The trade body, which has been boosted by new entrants to the market, has signed up adviser Sarah Barlow of Sarah Barlow Financial Solutions Limited (SBFSL).
The milestone comes after providers reported their busiest quarter on record in the first three months of 2019, with £936m unlocked from people’s homes, according to ERC membership data.
“I’ve seen a greater consumer demand for equity release as homeowners use it for a variety of reasons, including giving a living inheritance to help children onto the property ladder,” Barlow said.
“It was therefore important to me to be a member of a reputable trade body. One which promotes high standards of conduct and practice and helps consumers gain confidence in sourcing the right professional adviser for their needs.”

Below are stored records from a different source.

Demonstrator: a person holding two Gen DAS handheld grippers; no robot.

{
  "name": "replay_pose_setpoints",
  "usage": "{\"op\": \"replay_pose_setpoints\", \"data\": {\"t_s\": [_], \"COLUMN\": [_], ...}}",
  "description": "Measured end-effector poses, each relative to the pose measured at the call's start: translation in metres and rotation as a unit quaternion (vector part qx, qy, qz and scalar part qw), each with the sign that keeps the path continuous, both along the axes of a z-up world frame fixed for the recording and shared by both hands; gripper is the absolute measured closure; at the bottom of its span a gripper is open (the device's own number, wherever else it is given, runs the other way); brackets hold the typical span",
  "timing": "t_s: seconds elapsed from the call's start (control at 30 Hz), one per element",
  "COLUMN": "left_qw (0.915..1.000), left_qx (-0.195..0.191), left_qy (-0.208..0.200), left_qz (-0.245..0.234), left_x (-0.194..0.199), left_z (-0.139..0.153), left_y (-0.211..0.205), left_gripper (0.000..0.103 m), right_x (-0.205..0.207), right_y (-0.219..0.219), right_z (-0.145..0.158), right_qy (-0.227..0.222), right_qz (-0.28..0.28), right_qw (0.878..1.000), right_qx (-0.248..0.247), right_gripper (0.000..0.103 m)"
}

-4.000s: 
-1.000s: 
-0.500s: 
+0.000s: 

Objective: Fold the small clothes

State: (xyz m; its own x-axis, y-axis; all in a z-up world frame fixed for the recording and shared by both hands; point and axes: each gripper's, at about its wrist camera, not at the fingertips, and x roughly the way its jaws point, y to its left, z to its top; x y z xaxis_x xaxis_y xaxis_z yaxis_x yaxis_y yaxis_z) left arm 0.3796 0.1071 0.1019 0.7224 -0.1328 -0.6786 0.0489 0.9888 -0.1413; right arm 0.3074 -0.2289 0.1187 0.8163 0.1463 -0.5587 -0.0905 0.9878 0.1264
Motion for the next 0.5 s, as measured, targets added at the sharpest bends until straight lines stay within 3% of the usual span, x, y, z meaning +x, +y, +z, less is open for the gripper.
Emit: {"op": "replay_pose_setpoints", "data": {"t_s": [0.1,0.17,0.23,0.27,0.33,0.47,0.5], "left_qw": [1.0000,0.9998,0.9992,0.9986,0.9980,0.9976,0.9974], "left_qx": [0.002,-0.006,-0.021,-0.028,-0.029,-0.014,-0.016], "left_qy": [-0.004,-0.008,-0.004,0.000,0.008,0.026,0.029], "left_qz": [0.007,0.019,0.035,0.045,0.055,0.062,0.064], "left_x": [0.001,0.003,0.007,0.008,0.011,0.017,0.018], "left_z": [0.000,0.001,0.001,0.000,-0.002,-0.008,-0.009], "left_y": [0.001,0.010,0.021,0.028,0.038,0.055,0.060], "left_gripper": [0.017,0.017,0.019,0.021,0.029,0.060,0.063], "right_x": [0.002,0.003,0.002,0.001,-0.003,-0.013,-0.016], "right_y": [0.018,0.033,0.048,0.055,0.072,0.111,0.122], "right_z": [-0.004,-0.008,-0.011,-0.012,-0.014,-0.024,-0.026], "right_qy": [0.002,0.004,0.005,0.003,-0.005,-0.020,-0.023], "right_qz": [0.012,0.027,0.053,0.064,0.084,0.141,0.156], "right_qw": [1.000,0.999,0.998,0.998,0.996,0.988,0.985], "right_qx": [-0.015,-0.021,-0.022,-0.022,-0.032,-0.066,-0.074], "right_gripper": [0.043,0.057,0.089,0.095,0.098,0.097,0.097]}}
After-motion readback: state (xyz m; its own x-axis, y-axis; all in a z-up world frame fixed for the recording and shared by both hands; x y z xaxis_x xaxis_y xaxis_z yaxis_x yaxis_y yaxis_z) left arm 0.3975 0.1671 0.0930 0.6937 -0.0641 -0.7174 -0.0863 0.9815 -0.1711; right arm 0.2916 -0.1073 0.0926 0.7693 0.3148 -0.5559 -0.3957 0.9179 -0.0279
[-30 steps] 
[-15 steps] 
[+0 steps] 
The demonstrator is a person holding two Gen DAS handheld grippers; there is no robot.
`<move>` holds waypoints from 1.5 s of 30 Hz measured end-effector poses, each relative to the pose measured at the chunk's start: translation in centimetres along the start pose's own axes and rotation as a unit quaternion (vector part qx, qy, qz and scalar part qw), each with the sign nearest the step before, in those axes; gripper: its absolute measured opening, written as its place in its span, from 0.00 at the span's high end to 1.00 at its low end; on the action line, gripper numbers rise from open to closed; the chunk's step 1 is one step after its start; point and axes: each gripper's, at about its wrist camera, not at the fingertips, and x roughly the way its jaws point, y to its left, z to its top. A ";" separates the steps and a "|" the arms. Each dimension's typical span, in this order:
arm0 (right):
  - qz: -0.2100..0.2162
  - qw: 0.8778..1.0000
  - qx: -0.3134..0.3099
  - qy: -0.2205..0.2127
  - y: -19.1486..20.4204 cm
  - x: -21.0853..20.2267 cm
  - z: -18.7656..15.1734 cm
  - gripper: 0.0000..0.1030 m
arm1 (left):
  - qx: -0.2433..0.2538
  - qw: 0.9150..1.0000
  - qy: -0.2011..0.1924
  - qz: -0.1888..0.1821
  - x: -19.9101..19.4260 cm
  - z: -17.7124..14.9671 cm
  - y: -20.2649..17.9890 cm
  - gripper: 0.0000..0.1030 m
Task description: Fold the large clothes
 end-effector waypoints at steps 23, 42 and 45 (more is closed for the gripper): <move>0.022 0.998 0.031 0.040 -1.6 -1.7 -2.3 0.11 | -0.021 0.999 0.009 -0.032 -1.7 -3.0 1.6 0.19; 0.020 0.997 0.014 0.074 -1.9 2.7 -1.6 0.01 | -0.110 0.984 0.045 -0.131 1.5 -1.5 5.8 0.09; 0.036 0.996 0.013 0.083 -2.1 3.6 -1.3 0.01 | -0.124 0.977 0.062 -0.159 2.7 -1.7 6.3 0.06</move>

David Burrowes, chairman of the ERC said equity release was moving into the mainstream of financial services.
“With the UK’s population living longer, attitudes towards property and financial planning are changing across the UK,” he said.
“The retirees of tomorrow increasingly plan to use money invested in property as a ‘nest egg’ for unexpected expenses or to help family members while they are still alive. The UK faces a complex challenge to balance the financial needs of old and young alike and property has an integral role to play.”
The trade body
The ERC constitutes 300 firms and 1,000 registered individuals from providers, regulated financial advisers, solicitors, surveyors and other professionals.
Membership for advisers costs £303 for sole traders or individuals.
Firms with two to nine advisers pay £276 per person, falling to £220 each for businesses with 10 to 24 and £193 if a company has more than 25.
Its board includes Burrowes, who is also a former Conservative MP and ERC chief executive Jim Boyd, as well as chief operating officer Donna Bathgate.
Nine members of the ERC are also voted onto the board every two years, with current representation from More 2 Life, Retirement Bridge, Pure Retirement, Hodge Lifetime, Just Group, Aviva, LV=, Age Partnership and Key Retirement Solutions.
Other big providers such as Legal & General and Canada Life are members but do not currently have a seat on the board.